Engineering Contradictions & Design Principles
Engineering Contradiction Analysis
1Measurement precision
If dedicated equipment such as measuring microphone arrays or measuring speaker arrays are used to acquire acoustic features, then measurement precision is improved, but device complexity increases and ease of operation deteriorates
Solution Approach 1:
The patent uses image data (visual copy) to estimate acoustic features instead of using actual acoustic measurement equipment. The system captures images of the indoor space, extracts material information and spatial characteristics from these images, and uses this visual information to estimate acoustic properties like reverberation time and sound absorption coefficients, thereby avoiding the need for dedicated acoustic measurement devices
Solution Approach 2:
The patent replaces the mechanical/acoustic measurement system (microphone arrays, speaker arrays) with an optical system (imaging devices). Instead of using sound waves to measure acoustic properties, the system uses light-based imaging to capture spatial and material information, then processes this visual data to estimate acoustic features through computational methods
2Measurement precision
If dedicated equipment is used to acquire acoustic features, then measurement precision is improved, but ease of operation deteriorates
Solution Approach 1:
The system uses readily available image data to estimate acoustic features, replacing complex acoustic measurement procedures with simple image capture and processing.

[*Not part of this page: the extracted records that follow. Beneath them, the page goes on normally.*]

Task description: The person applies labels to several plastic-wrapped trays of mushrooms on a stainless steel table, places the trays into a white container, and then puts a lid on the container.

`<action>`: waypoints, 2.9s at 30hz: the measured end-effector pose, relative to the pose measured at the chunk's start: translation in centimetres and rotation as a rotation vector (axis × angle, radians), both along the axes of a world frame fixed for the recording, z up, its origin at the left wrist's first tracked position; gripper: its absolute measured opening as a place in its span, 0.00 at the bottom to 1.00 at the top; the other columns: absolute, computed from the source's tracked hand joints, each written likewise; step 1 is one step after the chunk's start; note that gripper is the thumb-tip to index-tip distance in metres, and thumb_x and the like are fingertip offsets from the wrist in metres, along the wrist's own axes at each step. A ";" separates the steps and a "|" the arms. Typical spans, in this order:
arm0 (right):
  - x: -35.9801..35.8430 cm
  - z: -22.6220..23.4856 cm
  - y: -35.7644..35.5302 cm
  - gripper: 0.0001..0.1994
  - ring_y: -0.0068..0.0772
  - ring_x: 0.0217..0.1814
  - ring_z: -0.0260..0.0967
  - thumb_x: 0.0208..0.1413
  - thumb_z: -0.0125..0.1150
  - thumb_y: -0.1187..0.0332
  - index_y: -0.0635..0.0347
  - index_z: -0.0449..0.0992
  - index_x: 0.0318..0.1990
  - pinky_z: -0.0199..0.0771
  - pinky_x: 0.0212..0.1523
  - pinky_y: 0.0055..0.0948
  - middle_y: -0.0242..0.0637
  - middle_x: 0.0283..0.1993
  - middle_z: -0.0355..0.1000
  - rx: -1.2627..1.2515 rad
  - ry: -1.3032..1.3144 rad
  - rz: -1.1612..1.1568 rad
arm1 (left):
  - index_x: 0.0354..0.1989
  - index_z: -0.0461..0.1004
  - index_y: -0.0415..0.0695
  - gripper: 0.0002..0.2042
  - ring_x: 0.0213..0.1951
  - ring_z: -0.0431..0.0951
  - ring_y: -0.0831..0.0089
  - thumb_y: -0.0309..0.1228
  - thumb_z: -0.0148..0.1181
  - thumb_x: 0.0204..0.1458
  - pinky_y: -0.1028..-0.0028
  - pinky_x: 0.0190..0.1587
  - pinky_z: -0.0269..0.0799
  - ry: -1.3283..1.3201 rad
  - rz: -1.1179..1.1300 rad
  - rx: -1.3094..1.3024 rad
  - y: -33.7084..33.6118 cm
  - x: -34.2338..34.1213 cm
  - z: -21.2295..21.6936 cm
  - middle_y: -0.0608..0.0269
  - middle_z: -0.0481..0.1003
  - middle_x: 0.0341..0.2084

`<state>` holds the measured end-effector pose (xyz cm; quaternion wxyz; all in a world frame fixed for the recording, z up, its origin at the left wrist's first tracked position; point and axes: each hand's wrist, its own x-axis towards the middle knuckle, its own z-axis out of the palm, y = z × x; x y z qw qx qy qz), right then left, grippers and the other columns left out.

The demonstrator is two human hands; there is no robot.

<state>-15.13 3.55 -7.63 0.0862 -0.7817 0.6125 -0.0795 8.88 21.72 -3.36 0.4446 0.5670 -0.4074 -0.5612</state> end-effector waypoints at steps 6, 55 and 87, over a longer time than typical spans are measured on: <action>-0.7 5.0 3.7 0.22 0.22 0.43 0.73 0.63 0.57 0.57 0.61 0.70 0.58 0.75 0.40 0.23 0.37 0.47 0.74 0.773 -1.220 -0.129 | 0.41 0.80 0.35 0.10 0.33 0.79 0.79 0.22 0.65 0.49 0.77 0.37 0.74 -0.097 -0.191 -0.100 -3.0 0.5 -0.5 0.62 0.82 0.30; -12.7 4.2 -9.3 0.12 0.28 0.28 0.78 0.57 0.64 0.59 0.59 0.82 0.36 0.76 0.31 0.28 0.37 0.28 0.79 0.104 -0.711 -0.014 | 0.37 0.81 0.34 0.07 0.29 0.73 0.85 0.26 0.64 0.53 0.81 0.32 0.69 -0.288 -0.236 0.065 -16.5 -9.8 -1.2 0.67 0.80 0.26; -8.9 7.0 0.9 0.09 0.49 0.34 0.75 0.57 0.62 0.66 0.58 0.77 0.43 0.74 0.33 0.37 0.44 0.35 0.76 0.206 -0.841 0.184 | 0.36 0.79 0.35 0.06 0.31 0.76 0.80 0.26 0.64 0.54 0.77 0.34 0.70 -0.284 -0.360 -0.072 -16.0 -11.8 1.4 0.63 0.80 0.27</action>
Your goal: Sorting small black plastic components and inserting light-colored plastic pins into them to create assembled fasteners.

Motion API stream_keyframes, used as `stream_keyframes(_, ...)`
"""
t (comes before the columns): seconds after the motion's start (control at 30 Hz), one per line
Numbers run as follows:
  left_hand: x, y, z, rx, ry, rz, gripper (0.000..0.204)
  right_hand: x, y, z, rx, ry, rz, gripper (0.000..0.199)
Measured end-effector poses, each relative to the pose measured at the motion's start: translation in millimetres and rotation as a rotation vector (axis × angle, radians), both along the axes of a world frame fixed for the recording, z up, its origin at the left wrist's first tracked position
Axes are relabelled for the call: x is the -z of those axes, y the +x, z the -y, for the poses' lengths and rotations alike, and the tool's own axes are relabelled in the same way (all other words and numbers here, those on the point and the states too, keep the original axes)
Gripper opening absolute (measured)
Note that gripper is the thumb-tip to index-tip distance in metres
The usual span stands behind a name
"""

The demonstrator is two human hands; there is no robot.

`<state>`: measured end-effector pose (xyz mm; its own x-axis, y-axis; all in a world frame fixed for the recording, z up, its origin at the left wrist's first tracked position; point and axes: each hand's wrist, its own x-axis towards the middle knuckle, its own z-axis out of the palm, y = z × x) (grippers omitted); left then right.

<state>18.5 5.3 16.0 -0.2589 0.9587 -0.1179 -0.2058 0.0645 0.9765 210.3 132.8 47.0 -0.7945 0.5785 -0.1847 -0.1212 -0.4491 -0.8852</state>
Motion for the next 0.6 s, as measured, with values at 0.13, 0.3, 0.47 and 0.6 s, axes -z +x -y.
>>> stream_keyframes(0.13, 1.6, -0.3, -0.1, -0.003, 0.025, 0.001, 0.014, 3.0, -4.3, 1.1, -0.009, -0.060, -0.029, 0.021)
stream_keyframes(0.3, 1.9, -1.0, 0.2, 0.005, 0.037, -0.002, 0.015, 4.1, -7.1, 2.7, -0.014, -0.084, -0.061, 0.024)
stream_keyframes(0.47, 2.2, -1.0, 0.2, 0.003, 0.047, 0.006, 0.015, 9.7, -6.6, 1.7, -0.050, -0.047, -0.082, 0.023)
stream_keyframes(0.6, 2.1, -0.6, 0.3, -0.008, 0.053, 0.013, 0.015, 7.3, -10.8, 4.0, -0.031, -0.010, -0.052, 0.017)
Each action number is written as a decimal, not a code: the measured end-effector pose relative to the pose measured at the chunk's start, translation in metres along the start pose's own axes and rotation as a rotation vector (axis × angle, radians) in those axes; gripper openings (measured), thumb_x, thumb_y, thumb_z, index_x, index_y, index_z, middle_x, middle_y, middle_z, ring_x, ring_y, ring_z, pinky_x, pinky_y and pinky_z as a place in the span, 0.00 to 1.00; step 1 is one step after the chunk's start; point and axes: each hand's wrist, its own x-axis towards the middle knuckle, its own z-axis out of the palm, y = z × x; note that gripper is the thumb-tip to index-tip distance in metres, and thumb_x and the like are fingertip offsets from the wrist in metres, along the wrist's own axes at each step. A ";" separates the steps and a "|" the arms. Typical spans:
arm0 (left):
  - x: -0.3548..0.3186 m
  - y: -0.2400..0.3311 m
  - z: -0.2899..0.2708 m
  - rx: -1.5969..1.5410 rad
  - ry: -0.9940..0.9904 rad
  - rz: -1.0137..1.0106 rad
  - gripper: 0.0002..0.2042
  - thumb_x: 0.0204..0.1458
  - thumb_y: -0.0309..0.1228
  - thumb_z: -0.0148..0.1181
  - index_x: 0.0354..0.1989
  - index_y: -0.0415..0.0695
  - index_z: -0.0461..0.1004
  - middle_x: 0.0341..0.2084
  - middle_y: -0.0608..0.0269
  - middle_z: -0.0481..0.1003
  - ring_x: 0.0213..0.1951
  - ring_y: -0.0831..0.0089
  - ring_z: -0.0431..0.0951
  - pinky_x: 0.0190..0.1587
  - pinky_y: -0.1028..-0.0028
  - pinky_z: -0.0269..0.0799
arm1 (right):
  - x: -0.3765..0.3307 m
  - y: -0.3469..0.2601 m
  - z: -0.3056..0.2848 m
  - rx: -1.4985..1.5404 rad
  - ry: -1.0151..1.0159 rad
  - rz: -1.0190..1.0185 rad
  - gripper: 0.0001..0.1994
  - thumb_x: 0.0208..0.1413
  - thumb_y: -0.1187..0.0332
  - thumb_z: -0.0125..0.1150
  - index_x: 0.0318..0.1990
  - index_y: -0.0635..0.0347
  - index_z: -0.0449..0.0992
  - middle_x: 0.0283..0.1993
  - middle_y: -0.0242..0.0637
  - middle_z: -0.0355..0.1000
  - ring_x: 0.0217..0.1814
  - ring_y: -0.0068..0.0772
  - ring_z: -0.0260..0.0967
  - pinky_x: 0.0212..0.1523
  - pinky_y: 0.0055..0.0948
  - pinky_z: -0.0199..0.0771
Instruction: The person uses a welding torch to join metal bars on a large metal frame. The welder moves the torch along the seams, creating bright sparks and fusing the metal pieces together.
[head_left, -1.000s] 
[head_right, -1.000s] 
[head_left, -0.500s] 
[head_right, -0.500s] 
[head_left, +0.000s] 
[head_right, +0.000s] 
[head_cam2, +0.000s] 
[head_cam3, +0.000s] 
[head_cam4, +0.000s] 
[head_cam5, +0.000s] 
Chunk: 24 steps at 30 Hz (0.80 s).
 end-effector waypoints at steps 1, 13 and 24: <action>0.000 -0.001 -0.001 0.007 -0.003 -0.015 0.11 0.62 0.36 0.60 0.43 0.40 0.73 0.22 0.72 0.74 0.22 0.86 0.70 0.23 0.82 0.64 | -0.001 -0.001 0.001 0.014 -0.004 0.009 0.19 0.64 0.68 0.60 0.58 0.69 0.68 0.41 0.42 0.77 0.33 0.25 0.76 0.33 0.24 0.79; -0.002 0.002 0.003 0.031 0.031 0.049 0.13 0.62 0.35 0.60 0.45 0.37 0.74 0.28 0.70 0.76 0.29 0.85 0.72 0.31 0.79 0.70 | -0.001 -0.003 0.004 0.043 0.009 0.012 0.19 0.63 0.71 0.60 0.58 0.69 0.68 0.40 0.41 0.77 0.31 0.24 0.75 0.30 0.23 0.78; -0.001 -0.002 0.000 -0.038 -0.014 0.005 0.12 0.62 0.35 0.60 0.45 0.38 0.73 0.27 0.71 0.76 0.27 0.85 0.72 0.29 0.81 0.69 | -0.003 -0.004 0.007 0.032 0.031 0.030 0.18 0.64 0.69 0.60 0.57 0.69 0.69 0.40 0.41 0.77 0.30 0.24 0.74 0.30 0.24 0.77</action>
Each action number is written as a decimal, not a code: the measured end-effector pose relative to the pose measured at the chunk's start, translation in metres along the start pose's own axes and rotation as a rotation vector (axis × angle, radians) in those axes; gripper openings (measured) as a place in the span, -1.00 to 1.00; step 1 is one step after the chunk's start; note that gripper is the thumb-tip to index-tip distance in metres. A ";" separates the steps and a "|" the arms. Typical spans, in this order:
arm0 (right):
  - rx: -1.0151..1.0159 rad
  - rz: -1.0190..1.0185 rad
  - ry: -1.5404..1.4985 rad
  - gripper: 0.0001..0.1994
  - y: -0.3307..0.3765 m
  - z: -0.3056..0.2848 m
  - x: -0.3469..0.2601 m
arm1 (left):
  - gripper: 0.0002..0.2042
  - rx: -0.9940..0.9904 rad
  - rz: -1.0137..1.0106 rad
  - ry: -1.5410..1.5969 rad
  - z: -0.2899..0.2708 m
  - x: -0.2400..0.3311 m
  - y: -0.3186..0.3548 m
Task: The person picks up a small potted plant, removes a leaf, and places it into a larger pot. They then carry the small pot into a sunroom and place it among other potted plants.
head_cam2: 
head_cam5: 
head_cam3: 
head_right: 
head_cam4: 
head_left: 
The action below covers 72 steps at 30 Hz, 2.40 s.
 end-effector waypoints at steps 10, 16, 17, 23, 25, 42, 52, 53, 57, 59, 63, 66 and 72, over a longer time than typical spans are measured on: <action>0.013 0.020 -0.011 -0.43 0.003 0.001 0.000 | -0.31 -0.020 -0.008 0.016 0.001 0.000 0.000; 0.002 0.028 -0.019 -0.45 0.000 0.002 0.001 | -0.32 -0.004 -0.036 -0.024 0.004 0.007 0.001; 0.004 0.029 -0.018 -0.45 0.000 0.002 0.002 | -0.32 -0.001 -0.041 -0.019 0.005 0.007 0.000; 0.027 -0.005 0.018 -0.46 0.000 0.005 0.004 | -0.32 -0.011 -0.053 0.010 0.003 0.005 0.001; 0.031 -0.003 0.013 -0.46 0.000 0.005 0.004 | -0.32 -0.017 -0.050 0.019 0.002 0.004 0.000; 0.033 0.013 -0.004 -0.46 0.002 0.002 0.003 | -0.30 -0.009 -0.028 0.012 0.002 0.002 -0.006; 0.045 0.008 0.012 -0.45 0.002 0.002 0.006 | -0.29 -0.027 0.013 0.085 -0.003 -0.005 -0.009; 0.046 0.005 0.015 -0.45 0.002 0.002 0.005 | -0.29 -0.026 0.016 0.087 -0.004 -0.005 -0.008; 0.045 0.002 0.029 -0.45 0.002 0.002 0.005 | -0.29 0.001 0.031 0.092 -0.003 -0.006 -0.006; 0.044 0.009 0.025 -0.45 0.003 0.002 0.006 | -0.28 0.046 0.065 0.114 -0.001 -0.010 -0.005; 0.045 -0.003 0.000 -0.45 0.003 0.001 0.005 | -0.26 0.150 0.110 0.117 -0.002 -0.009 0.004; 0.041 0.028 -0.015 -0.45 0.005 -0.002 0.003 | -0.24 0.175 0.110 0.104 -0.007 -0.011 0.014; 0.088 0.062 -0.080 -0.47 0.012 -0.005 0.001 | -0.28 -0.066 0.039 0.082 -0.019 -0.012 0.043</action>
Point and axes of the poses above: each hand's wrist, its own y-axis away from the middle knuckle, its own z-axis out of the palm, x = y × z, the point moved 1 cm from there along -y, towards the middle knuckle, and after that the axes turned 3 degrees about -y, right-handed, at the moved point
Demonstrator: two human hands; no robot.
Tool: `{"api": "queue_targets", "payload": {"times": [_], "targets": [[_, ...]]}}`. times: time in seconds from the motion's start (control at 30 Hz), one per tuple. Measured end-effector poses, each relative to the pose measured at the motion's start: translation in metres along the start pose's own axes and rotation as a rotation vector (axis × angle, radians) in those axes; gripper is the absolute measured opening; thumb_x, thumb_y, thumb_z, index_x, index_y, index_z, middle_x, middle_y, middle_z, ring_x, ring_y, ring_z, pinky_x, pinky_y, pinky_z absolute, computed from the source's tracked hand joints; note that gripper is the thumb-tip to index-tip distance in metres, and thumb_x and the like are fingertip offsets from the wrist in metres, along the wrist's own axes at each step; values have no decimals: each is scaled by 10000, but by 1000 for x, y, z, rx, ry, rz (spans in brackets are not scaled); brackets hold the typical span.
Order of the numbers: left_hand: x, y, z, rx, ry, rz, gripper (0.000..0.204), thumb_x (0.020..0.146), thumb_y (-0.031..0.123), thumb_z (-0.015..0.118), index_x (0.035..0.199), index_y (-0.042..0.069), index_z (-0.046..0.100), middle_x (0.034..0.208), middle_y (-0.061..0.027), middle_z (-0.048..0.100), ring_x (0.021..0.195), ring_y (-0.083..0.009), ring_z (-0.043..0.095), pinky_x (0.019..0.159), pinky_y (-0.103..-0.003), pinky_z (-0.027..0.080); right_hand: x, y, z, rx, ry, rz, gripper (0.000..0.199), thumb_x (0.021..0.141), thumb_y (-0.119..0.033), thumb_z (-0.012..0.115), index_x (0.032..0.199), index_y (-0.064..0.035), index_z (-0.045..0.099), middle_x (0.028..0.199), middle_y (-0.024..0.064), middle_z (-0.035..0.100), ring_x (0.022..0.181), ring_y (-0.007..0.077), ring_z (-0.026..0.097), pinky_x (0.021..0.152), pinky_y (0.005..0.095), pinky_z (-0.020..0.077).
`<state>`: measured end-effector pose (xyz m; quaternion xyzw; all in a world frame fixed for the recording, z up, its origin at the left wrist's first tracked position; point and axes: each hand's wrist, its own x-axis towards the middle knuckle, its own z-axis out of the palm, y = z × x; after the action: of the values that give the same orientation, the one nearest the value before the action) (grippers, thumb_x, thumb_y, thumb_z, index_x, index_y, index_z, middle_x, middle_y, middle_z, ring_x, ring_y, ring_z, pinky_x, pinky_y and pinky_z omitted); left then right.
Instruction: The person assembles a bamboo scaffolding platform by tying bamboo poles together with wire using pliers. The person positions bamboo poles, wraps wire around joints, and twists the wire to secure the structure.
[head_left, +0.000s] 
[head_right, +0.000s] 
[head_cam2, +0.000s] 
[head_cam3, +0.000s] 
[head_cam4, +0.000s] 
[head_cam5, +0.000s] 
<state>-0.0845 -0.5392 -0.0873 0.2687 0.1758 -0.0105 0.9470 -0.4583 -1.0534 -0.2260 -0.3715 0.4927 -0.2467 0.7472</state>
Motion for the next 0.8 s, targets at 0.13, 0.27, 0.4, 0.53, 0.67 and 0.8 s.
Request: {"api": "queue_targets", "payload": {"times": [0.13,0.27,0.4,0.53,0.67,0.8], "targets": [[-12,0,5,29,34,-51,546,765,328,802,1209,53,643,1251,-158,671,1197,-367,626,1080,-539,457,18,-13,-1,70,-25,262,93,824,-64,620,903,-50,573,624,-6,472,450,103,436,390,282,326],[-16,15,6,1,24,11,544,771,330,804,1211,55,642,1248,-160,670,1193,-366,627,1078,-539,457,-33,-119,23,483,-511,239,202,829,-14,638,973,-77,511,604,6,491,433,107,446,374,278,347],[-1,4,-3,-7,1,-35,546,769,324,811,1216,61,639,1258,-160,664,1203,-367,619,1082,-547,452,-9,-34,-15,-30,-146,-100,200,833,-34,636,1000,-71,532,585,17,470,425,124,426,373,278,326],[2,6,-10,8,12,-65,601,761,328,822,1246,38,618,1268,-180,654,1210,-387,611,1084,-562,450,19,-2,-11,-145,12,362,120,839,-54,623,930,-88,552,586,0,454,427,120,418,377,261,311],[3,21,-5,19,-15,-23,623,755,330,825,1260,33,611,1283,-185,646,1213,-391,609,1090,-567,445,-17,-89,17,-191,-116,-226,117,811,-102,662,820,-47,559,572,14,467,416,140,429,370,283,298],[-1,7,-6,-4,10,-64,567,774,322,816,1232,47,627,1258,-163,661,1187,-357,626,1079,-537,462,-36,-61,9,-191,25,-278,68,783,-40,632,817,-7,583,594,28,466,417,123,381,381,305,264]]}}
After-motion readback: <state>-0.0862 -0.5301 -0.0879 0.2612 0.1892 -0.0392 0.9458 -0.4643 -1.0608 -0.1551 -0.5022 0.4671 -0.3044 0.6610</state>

Users can obtain acoustic feature estimates by taking photos or using existing images, which is much easier than setting up and operating specialized acoustic measurement equipment
Solution Approach 2:
The system enables automatic estimation of acoustic features from image data without requiring user expertise in acoustic measurement. The image processing and acoustic feature estimation are performed automatically by the system, making the process accessible to ordinary users who would otherwise be unable to conduct acoustic measurements
3Adaptability or versatility
If acoustic features are acquired for multiple indoor spaces, then adaptability is improved, but loss of time increases
Solution Approach 1:
The system performs preliminary estimation of acoustic features using image data before actual acoustic measurements are needed. By pre-processing image information to extract material properties and spatial characteristics, the system prepares acoustic feature estimates in advance, reducing the time required when multiple spaces need to be evaluated
Solution Approach 2:
The system uses a universal image-based approach that can estimate acoustic features for various types of indoor spaces without requiring different measurement equipment or procedures. The same image processing pipeline works for different room types, materials, and configurations, enabling rapid adaptation to multiple spaces with a single methodology
Data Source
AI summary
An acoustic feature estimation method is an acoustic feature estimation method for estimating an acoustic feature of a space and includes acquiring data on the space, estimating situations in the space in accordance with the acquired data, correcting a provisional value of the acoustic feature in accordance with the estimated circumstances, and outputting the corrected provisional value.